South Korean President Moon Jae-in speaks at a weekly Cabinet meeting at the Blue House on Tuesday. [Photo by Lee Chung-woo]
South Korean President Moon Jae-in on Tuesday pressed the government to do more to legislate bills to promote materials, parts, and equipment and new innovation sectors to aid the economy in the face of multiple trade challenges.
“The government should enhance its communication with the National Assembly so that a special bill on materials, parts, and equipment is passed quickly,” Moon said, during a weekly Cabinet meeting at the Blue House on Tuesday.
He also ordered additional fiscal, tax, and financial incentives for companies as they struggle against Japanese export curbs on high-tech materials essential for the production of chips and displays since July.
Little has improved on relationship with Japan at the worst since the two nations normalized diplomatic ties after Japan slammed export restrictions on Korea from July 4, but the country has coped with the challenges well so far, he noted.
Efforts have also been made to wean off reliance on Japanese supplies and develop indigenous technologies through closer partnership between large and small- and mid-size companies.
On July 4, the Japanese government imposed export curbs on three key materials crucial for the production of chips and displays in an apparent economic retaliation against Korean court ruling ordering Japanese firms to compensate Korean victims of wartime forced labor.
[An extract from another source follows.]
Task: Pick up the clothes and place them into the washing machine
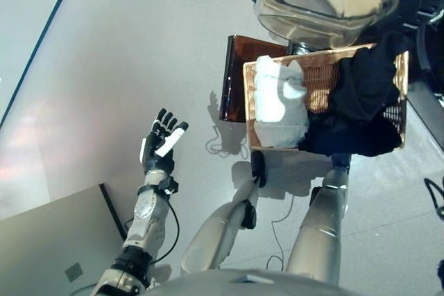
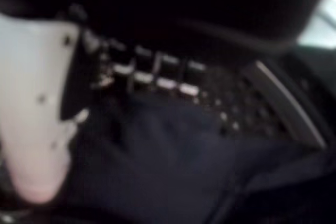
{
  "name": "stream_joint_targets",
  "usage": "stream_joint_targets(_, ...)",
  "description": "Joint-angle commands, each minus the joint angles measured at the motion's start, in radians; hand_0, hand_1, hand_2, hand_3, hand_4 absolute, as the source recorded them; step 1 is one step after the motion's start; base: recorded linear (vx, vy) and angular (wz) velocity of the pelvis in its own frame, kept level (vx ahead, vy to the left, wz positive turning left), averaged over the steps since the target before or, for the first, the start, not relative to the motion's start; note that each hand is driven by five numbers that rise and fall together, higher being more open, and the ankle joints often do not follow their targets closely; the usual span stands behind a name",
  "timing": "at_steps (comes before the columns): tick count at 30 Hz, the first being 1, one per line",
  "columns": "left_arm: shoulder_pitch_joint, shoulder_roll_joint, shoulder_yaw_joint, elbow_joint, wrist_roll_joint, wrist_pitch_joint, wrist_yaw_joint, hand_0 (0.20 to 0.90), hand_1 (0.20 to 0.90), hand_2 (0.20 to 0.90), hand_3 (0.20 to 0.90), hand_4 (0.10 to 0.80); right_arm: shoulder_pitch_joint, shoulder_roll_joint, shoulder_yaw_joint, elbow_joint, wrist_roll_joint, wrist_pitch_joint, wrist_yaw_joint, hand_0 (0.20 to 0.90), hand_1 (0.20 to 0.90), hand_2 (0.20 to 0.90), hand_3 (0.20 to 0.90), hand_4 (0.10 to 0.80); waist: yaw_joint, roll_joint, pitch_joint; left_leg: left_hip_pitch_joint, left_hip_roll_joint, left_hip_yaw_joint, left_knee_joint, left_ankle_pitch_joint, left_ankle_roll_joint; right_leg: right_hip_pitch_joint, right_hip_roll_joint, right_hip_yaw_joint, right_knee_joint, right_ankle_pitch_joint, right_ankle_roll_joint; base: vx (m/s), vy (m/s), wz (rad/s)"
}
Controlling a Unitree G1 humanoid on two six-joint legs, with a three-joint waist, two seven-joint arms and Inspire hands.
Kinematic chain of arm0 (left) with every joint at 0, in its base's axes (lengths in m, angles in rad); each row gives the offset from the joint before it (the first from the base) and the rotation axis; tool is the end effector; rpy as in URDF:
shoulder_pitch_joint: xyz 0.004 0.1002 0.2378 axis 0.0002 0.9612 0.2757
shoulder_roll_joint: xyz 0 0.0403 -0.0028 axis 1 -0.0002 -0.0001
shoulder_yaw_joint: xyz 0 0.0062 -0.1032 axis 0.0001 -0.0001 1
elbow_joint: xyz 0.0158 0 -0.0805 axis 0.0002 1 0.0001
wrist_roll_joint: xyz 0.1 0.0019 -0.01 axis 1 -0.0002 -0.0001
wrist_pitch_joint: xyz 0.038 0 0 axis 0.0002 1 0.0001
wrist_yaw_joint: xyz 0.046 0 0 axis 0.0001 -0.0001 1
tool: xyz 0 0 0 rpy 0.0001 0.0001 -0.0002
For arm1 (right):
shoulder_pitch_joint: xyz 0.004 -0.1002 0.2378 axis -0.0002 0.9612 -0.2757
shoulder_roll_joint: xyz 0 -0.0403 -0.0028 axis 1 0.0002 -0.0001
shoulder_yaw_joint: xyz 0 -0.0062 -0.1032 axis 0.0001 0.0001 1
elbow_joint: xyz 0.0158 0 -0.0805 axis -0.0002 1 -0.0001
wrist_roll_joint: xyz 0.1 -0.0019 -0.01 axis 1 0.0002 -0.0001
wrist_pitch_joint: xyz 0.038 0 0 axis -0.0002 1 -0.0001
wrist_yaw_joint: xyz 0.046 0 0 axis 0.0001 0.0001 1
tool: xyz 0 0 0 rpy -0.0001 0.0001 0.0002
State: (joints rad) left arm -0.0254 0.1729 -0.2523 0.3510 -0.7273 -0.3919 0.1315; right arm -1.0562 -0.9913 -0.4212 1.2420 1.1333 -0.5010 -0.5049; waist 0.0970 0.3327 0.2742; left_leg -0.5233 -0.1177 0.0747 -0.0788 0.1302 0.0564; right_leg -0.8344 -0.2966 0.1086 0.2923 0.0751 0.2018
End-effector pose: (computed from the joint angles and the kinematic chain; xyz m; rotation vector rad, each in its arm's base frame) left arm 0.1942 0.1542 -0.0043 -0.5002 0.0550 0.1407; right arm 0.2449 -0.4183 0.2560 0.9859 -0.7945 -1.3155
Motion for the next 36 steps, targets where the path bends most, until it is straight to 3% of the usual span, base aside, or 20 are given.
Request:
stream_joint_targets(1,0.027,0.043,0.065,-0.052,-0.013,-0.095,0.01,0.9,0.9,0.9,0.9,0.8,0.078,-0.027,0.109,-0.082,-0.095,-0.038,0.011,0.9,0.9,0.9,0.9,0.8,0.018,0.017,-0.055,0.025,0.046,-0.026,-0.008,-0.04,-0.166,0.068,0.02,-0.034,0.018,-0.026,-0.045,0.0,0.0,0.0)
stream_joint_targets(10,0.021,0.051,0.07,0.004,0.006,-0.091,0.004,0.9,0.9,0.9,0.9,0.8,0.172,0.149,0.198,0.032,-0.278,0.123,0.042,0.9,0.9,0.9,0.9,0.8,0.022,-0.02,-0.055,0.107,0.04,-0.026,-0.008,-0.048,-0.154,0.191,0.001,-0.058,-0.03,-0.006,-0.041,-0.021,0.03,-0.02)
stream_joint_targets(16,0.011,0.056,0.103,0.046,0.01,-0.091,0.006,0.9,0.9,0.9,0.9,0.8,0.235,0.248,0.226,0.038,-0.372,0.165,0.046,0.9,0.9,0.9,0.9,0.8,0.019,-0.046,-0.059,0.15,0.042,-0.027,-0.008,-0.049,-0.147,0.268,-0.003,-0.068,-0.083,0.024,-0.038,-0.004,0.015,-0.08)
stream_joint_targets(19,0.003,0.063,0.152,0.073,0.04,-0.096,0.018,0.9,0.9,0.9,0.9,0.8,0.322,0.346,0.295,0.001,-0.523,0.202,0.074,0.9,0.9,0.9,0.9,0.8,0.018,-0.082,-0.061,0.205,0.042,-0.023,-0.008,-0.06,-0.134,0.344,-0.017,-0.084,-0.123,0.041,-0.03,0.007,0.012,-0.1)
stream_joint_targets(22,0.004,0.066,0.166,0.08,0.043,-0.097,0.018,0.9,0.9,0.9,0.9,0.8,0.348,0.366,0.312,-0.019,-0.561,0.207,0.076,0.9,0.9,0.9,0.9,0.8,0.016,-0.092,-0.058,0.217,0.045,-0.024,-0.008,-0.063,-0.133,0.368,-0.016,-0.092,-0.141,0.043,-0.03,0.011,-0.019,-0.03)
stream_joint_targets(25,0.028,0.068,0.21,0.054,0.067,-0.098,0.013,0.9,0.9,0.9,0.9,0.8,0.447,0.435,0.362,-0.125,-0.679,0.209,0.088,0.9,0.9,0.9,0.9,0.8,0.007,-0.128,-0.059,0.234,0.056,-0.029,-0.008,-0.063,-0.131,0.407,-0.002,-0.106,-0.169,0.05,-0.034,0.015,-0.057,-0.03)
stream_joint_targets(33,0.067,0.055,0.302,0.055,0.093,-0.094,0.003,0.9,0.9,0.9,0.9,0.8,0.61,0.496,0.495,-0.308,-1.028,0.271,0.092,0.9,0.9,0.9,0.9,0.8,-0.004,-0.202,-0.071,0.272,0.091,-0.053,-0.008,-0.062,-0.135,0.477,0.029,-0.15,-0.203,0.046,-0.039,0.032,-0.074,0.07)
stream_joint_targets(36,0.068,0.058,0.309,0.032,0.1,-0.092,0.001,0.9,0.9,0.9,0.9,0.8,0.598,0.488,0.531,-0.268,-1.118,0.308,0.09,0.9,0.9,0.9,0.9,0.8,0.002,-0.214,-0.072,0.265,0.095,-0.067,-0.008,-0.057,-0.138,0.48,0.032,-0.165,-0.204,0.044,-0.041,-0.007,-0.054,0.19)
Tuesday marked the 97th day since Japan’s restrictions went into effect.
Despite Seoul’s call for diplomatic dialogue to resolve issues, Tokyo has remained mum.
Japan’s Emperor Naruhito’s enthronement ceremony on October 22 could become a turning point as Prime Minister Lee Nak-yon is mulling to may attend the ceremony on behalf of President Moon.
“The competitive council on materials, components, and equipment headed by deputy prime minister will be launched after three days,” Moon said. He called for the council to do its best to significantly up competitiveness of key industries as a control tower linking government policies and industry sector.
Moon noted that escalating global trade tension and slowing economy is continuing to drag on the local economy. He said the government has been particularly focused on revitalizing the economy and creating new growth engines.
He also touched upon the government’s policy on shorter working hours.
“Shorter working hours seem to be relatively well in work at companies with 300 employees or more, but there are still concerns about the policy going into effect at companies with 50 employees or more starting next year,” Moon said.
He asked the government to study what it can do to help companies as flextime review and deregulation bills are being stalled due to legislative stalemate.